Fighting ALS/MND Against All Odds
Everyone is familiar with the trending ALS awareness campaign known as the “ice bucket challenge” that went viral on social media in 2015. Do we, however, truly understand the severity and lethality of Motor Neuron Disease? A neurological condition known as ALS, or amyotrophic lateral sclerosis, is extremely uncommon. The word “amyotrophic” can be segmented into the letters “A” for “no,” “myo” for “muscle,” and “trophic” for “nutrition,” which together imply “no muscle nourishment.”
The spine and muscles are both linked to motor neurons in the brain. When muscles move voluntarily, the brain issues the order. These motor neurons will gradually deteriorate in people with Amyotrophic Lateral Sclerosis (ALS), causing the brain and muscles to become disconnected. The outcome is that the muscles eventually become weaker. In reality, the list of difficulties doesn’t end once you’ve received a diagnosis. Over time, it only worsens to the point where one is totally reliant on a wheelchair and a caregiver.

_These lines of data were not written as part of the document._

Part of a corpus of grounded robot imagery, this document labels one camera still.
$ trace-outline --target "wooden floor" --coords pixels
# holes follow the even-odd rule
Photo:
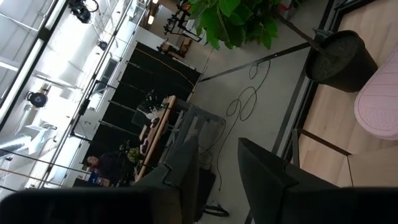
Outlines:
[[[346,29],[359,34],[381,65],[398,41],[398,0],[378,0],[345,15],[340,30]],[[304,129],[353,154],[390,148],[398,151],[398,141],[375,138],[356,122],[356,95],[320,85]],[[344,156],[305,136],[299,141],[303,169],[341,187],[351,185]]]

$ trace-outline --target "electrical cord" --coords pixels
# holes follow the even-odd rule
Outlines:
[[[162,63],[162,64],[164,64],[166,67],[169,67],[171,70],[173,70],[173,71],[175,71],[175,72],[177,72],[178,74],[180,74],[182,77],[184,77],[184,79],[186,79],[186,81],[188,81],[189,82],[189,84],[191,84],[191,86],[192,86],[192,88],[193,88],[193,90],[195,89],[195,85],[191,82],[191,80],[189,80],[183,73],[181,73],[180,71],[178,71],[178,70],[176,70],[176,69],[174,69],[173,67],[171,67],[170,65],[167,65],[166,63],[164,63],[163,61],[161,61],[161,60],[159,60],[159,59],[157,59],[157,58],[155,58],[154,56],[152,56],[152,55],[150,55],[150,54],[148,54],[147,52],[144,52],[144,51],[142,51],[142,50],[140,50],[140,49],[137,49],[136,48],[136,50],[138,50],[139,52],[141,52],[141,53],[143,53],[143,54],[145,54],[145,55],[147,55],[147,56],[149,56],[149,57],[151,57],[151,58],[153,58],[153,59],[155,59],[156,61],[158,61],[158,62],[160,62],[160,63]]]
[[[227,117],[233,116],[234,114],[237,114],[237,115],[236,115],[236,119],[234,120],[234,122],[233,122],[231,128],[229,129],[228,133],[226,134],[226,136],[225,136],[225,138],[224,138],[224,141],[223,141],[223,143],[221,144],[221,147],[220,147],[220,149],[219,149],[219,151],[218,151],[218,153],[217,153],[216,168],[217,168],[217,173],[218,173],[218,175],[219,175],[219,177],[220,177],[220,186],[219,186],[219,188],[218,188],[218,191],[221,191],[221,188],[222,188],[222,186],[223,186],[223,178],[222,178],[222,176],[221,176],[220,168],[219,168],[219,165],[218,165],[218,164],[219,164],[219,158],[220,158],[221,151],[223,150],[223,147],[224,147],[224,145],[225,145],[225,142],[226,142],[226,140],[228,139],[229,135],[231,134],[232,130],[234,129],[234,127],[235,127],[236,123],[238,122],[238,120],[240,120],[240,121],[246,121],[246,120],[248,120],[248,119],[250,118],[250,116],[251,116],[251,115],[253,114],[253,112],[254,112],[254,109],[255,109],[256,104],[257,104],[257,91],[258,91],[258,90],[261,88],[261,86],[264,84],[264,82],[265,82],[265,80],[266,80],[266,78],[267,78],[267,76],[268,76],[268,74],[269,74],[269,71],[270,71],[270,69],[271,69],[271,61],[268,60],[268,61],[265,61],[265,62],[268,62],[267,72],[266,72],[266,74],[264,75],[264,78],[261,80],[259,86],[258,86],[257,88],[255,88],[254,86],[248,86],[248,87],[245,88],[245,89],[239,94],[239,96],[238,96],[235,100],[233,100],[233,101],[229,104],[229,106],[227,107],[227,110],[226,110],[226,116],[227,116]],[[259,65],[262,64],[262,63],[264,63],[264,62],[261,62],[261,63],[259,63],[259,64],[257,64],[257,65],[253,65],[253,66],[250,68],[250,70],[249,70],[249,79],[250,79],[250,80],[253,80],[253,79],[257,76],[258,67],[259,67]],[[251,95],[249,96],[249,98],[247,99],[247,101],[243,104],[243,102],[242,102],[242,100],[241,100],[241,97],[245,94],[245,92],[247,92],[247,91],[249,91],[249,90],[252,90],[252,93],[251,93]],[[249,103],[250,101],[252,101],[252,99],[253,99],[253,101],[254,101],[254,102],[253,102],[253,106],[252,106],[251,109],[248,109],[248,108],[247,108],[248,103]],[[244,115],[244,112],[245,112],[246,110],[249,110],[249,112],[248,112],[248,114],[245,116],[245,115]],[[207,148],[207,149],[205,149],[204,147],[201,147],[201,146],[200,146],[201,148],[205,149],[205,151],[203,151],[202,153],[200,153],[200,155],[202,155],[202,154],[204,154],[204,153],[206,153],[206,152],[210,152],[210,149],[211,149],[213,146],[215,146],[215,145],[218,143],[218,141],[221,139],[221,137],[223,136],[225,129],[226,129],[226,120],[224,119],[224,128],[223,128],[223,130],[222,130],[222,132],[221,132],[219,138],[218,138],[209,148]],[[213,155],[211,154],[211,161],[210,161],[208,164],[211,164],[211,163],[212,163],[212,160],[213,160]]]

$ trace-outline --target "potted plant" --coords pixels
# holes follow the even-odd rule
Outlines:
[[[220,48],[240,47],[256,40],[268,49],[278,38],[276,20],[305,39],[312,51],[305,71],[309,79],[337,89],[359,91],[376,72],[377,65],[357,33],[345,30],[316,43],[279,14],[280,0],[189,0],[191,19],[199,19],[197,33],[206,30],[207,41]]]
[[[128,152],[127,152],[127,158],[129,159],[130,162],[132,163],[137,163],[140,160],[144,159],[144,155],[142,155],[139,152],[139,148],[138,147],[134,147],[131,148]]]

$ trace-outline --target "white floor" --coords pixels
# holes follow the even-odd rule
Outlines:
[[[304,32],[312,35],[311,29],[319,25],[327,2],[328,0],[309,1],[296,12],[291,21]],[[234,50],[221,47],[219,51],[213,50],[209,45],[202,46],[193,43],[185,62],[196,67],[198,71],[202,71],[205,69],[206,61],[208,60],[207,69],[203,77],[210,77],[303,42],[304,40],[294,32],[280,25],[279,38],[274,40],[270,50],[257,45],[257,43],[250,43]],[[249,205],[239,174],[237,158],[238,138],[248,138],[267,150],[272,149],[308,50],[301,50],[272,60],[270,72],[261,89],[257,92],[258,99],[254,112],[246,121],[237,121],[220,153],[218,167],[223,179],[221,191],[218,190],[220,175],[216,168],[217,153],[237,116],[235,114],[227,117],[226,109],[246,87],[258,87],[266,75],[268,62],[259,66],[257,76],[253,80],[249,79],[249,68],[244,68],[198,84],[193,103],[227,120],[226,131],[211,150],[213,154],[211,171],[216,174],[217,178],[209,197],[209,202],[216,200],[230,213],[228,218],[204,215],[201,223],[244,223],[249,211]],[[250,94],[251,92],[248,91],[241,97],[243,103],[246,102]],[[252,102],[249,103],[248,110],[252,107],[250,104],[252,105]],[[207,125],[200,136],[201,146],[208,147],[212,145],[221,134],[222,129],[223,127],[219,124],[211,123]]]

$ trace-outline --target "small plant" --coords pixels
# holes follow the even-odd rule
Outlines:
[[[127,152],[127,158],[129,159],[130,162],[133,162],[133,163],[138,162],[140,157],[141,157],[141,153],[139,152],[138,147],[131,148]]]

Simple bodily processes including speaking, breathing, swallowing, and moving the hands and legs become disabled. The onset is between the ages of 40 and 50; after diagnosis, the survival rate is 2 to 5 years. You might feel paralysed and you lose your independence. Most ALS patients rely on ventilators to breathe, and respiratory problems are relatively prevalent. They can also lose the ability to speak.
Hope for Stem Cell Therapy
Although several drugs have been demonstrated to lengthen patient lives by reducing these symptoms, there was previously no effective treatment. Rilutor, a medication, is frequently used in conjunction with wheelchairs, orthotics, speech synthesisers, and other assistive devices to help users break their dependence.

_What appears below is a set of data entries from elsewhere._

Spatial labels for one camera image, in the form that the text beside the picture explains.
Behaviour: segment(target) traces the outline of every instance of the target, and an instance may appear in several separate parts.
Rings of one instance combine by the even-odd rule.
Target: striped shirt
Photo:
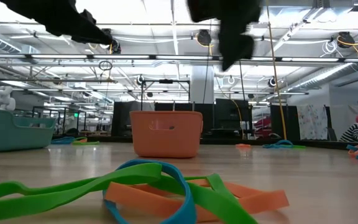
[[[354,123],[345,133],[343,133],[340,141],[358,142],[358,123]]]

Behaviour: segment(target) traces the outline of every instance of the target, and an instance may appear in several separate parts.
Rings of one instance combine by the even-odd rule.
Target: orange basket
[[[197,155],[203,115],[192,111],[132,111],[132,138],[140,157],[191,158]]]

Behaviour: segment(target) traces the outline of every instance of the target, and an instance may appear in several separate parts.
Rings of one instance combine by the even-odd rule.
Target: patterned curtain
[[[328,136],[328,118],[324,106],[297,106],[301,140],[320,139]]]

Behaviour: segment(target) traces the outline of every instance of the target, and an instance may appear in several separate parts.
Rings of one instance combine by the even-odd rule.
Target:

Yes, stem cell therapy is becoming a possible treatment option for fighting Motor Neuron Disease (MND) in light of current medical advancements.
With stem cell therapy, you can slow the disease’s progression and stop any additional harm. It follows that life expectancy will rise. Although it won’t reverse the illness, there is unquestionably an improvement in motor skills like breathing, speaking, hand movements, and muscle strength. For a person with Amyotrophic Lateral Sclerosis, this is a significant accomplishment. Patients will grow more independent in carrying out daily tasks and be able to express themselves better. It is crucial to remember that many treatments for this seriously ill disease have side effects that further harm the patient. Although the degree to which stem cells aid in healing varies from person to person, it is risk-free and without any adverse effects.

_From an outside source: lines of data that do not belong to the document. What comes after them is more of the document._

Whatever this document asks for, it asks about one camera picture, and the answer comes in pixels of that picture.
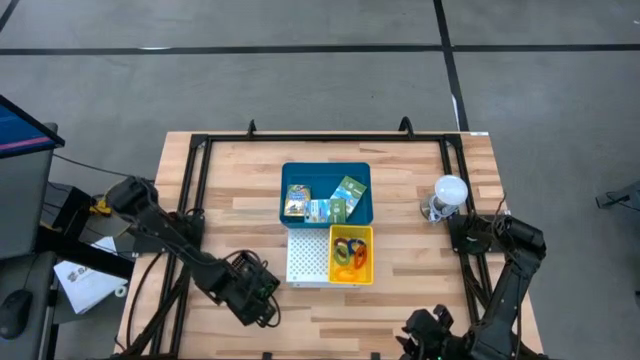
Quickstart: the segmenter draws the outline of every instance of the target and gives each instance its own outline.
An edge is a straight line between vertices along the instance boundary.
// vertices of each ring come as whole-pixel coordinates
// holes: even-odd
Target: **wooden table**
[[[155,183],[160,205],[166,210],[178,204],[191,134],[167,134]],[[480,213],[493,213],[502,198],[502,187],[491,141],[486,135],[468,133],[462,139],[476,208]],[[453,149],[450,153],[456,173]],[[279,222],[278,211],[280,174],[283,163],[289,161],[370,164],[375,217],[373,286],[320,290],[286,285],[287,230]],[[187,208],[193,204],[198,168]],[[427,223],[418,207],[442,175],[435,142],[215,143],[204,200],[202,250],[221,257],[249,248],[268,260],[269,270],[283,282],[276,292],[282,323],[275,329],[243,327],[230,311],[214,305],[192,283],[180,358],[259,359],[262,352],[272,352],[275,358],[367,359],[371,352],[380,352],[383,358],[397,359],[401,347],[394,335],[401,334],[404,321],[414,310],[431,310],[437,304],[448,306],[455,319],[452,332],[462,335],[469,327],[469,316],[458,257],[451,250],[445,224]],[[118,335],[121,342],[132,294],[152,258],[147,255],[136,261]],[[487,255],[487,260],[495,285],[503,257]],[[166,256],[158,261],[141,291],[133,338],[156,311],[165,263]],[[541,352],[528,296],[522,316],[523,342]],[[164,352],[168,351],[173,319],[169,314]]]

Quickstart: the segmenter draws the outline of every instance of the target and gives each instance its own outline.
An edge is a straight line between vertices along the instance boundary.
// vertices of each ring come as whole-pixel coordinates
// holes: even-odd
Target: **computer monitor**
[[[0,159],[62,146],[55,132],[0,95]]]

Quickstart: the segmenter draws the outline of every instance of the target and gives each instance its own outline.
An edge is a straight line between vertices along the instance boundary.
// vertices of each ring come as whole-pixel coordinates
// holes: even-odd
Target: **light bulb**
[[[436,181],[436,196],[447,205],[458,206],[467,200],[467,184],[457,176],[445,175]]]

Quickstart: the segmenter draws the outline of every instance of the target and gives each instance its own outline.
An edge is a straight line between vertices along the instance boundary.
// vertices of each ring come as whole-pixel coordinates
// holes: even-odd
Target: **blue bin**
[[[331,223],[305,223],[304,217],[284,216],[284,201],[289,185],[311,187],[311,199],[329,199],[345,176],[365,185],[358,205],[347,218],[347,225],[369,225],[373,221],[371,169],[367,163],[286,163],[282,166],[280,221],[291,229],[328,229]]]

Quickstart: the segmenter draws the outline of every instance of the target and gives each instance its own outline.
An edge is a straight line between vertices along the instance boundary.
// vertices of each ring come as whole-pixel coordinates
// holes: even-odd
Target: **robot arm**
[[[503,360],[511,359],[517,348],[511,328],[546,255],[542,231],[511,216],[489,222],[472,214],[464,226],[478,240],[496,239],[507,257],[484,316],[463,337],[457,337],[449,331],[453,319],[446,307],[436,307],[437,319],[424,309],[415,311],[403,328],[412,340],[398,337],[405,350],[402,360]],[[522,347],[519,359],[539,358],[546,357]]]
[[[190,270],[196,286],[216,304],[225,302],[243,325],[268,326],[276,313],[270,303],[280,281],[265,269],[252,251],[240,251],[233,261],[201,252],[189,241],[201,237],[195,226],[204,216],[166,213],[158,192],[147,180],[129,177],[106,195],[109,206],[132,226],[130,232],[160,241]]]

A different approach for using human stem cells in MND is to transplant cells that can help the surviving motor neurons survive and function, as well as alter the environment to which they are subjected. In doing so, researchers hope to shield motor pathways from additional harm and prolong their survival, which will ultimately decrease MND’s clinical progression. Additionally, the mesenchymal stem cells from the patient’s own bone marrow can be altered to increase the number of neurotrophic factors, which are known to support and shield neurons that are destroyed in MND, improving the patient’s capacity to move and communicate.